EXERCISE: Everything from the line containing "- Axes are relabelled" through the line containing "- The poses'" should be repeated exactly, and nothing else from the data.
PROVIDED MATERIAL Start Marker
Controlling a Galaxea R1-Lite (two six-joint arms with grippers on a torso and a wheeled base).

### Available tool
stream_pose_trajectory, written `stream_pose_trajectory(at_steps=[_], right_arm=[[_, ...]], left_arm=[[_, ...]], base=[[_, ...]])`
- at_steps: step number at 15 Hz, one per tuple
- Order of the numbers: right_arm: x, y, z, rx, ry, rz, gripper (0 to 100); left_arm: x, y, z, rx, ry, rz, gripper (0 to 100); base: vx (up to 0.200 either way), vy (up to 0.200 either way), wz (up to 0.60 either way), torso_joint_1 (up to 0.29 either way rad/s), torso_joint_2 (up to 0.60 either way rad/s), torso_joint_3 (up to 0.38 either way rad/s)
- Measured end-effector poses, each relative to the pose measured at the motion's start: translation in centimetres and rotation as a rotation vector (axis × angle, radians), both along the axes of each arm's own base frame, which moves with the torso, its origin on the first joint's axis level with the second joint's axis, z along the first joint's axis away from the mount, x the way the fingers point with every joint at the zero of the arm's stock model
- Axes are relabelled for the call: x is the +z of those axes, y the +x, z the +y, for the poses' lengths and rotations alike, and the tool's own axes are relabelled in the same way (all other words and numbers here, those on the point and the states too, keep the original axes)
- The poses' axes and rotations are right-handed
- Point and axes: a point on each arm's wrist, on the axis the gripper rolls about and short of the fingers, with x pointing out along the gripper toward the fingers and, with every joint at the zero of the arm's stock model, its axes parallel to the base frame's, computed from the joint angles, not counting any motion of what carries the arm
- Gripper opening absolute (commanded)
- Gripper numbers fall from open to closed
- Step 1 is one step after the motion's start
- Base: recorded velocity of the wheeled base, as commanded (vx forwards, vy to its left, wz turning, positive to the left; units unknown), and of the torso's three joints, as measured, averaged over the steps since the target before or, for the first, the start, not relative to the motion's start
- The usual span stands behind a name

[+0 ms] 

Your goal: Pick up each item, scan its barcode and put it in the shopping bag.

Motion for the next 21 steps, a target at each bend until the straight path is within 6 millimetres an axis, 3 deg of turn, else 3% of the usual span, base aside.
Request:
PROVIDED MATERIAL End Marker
ANSWER SPACE:
- Axes are relabelled for the call: x is the +z of those axes, y the +x, z the +y, for the poses' lengths and rotations alike, and the tool's own axes are relabelled in the same way (all other words and numbers here, those on the point and the states too, keep the original axes)
- The poses' axes and rotations are right-handed

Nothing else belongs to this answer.